━━ Task input
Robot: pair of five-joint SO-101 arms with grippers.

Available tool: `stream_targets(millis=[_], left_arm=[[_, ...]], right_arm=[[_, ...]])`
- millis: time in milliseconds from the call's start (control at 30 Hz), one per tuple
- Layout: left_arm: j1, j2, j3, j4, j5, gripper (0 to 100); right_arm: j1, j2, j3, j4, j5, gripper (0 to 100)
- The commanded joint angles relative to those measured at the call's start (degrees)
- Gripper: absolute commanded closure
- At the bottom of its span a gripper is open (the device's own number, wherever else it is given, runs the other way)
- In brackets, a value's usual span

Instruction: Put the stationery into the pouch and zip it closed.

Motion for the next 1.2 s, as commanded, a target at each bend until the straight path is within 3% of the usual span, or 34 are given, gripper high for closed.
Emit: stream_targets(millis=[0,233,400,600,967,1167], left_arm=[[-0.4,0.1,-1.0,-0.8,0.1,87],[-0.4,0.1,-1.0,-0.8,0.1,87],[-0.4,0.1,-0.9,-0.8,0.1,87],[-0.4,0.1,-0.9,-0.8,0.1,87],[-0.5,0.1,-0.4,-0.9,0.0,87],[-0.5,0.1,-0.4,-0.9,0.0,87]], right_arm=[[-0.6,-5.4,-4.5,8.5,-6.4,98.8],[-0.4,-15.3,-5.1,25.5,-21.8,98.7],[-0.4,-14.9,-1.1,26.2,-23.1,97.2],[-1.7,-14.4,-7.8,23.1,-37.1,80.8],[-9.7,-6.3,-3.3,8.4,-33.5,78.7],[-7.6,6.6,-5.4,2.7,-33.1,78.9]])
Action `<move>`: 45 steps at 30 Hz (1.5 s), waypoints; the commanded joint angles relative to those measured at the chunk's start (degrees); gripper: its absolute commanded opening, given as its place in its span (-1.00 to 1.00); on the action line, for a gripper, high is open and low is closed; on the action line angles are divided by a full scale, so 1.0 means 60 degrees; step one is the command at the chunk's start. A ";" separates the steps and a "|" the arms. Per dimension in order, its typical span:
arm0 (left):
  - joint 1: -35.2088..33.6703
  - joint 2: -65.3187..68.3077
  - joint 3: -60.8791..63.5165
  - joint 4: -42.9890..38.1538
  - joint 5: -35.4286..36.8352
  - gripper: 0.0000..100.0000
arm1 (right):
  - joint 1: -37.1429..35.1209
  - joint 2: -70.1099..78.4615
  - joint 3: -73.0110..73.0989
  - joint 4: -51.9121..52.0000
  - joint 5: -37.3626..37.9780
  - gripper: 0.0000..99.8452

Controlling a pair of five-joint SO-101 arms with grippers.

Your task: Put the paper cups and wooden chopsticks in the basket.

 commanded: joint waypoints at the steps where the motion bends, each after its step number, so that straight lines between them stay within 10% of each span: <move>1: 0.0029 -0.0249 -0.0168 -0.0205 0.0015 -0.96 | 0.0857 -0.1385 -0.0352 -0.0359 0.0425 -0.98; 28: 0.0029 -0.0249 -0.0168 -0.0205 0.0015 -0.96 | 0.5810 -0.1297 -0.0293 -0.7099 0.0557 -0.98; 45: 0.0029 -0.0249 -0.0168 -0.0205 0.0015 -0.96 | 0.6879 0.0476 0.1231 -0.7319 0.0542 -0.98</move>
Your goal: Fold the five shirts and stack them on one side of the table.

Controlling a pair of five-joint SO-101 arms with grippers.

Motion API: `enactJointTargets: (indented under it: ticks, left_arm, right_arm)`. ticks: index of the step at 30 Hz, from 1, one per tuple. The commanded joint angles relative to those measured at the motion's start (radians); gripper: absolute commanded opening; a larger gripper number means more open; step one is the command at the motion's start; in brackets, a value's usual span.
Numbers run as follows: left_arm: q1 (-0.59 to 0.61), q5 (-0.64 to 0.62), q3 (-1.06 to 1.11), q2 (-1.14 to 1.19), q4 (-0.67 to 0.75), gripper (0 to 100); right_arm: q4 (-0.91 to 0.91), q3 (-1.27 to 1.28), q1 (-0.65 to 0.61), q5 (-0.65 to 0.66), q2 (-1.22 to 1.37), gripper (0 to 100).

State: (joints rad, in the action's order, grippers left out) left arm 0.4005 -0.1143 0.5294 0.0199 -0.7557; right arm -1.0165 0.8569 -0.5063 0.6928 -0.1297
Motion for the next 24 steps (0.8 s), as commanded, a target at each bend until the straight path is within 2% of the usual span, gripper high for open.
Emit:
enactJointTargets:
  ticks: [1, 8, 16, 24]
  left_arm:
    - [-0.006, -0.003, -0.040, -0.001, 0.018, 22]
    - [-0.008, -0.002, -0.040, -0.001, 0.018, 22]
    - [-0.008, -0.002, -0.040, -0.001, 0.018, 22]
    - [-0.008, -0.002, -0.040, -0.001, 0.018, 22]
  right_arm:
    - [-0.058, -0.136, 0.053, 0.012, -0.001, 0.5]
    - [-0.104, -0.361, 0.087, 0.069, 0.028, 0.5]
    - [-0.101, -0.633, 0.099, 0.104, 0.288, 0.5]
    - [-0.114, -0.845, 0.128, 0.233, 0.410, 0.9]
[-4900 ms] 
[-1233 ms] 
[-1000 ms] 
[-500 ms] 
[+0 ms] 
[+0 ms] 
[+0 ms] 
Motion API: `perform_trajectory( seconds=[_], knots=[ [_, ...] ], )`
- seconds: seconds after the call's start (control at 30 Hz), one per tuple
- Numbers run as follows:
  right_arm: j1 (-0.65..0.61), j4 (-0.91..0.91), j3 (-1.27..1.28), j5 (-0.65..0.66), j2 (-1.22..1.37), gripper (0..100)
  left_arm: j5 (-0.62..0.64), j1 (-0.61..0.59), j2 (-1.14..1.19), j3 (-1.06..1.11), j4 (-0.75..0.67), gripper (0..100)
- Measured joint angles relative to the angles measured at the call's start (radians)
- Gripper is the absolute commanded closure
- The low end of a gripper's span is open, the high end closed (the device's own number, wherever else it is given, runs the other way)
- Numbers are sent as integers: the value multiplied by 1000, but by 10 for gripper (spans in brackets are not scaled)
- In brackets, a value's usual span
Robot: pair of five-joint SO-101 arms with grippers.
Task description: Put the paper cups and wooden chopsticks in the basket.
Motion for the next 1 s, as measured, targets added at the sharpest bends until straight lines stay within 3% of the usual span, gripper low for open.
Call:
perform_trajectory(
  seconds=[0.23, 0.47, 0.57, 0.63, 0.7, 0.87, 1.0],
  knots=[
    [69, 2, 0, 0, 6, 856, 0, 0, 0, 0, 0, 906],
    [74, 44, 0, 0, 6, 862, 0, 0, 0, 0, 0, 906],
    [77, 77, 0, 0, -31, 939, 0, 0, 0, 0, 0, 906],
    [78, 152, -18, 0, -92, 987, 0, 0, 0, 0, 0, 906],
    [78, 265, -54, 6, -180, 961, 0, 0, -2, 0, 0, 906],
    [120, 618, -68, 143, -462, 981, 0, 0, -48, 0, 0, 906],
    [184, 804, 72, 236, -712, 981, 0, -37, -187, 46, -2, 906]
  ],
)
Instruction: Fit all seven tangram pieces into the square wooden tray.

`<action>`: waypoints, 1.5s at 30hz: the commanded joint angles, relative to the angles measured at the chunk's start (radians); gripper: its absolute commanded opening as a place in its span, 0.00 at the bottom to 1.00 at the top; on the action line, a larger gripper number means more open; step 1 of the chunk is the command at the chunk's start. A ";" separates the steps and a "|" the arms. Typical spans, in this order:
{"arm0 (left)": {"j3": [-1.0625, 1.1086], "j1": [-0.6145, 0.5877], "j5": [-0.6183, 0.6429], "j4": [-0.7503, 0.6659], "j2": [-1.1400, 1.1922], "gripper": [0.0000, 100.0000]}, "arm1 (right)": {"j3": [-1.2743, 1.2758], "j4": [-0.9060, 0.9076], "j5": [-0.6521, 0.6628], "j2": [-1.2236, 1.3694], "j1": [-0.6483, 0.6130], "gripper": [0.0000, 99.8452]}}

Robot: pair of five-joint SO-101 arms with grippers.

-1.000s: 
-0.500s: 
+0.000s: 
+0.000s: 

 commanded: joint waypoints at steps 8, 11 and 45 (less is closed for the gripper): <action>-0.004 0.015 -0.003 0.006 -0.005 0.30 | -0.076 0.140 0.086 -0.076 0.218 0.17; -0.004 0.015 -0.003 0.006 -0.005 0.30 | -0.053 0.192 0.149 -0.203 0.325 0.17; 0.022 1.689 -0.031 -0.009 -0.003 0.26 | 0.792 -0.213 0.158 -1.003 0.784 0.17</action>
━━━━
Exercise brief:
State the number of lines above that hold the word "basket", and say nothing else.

Response:
2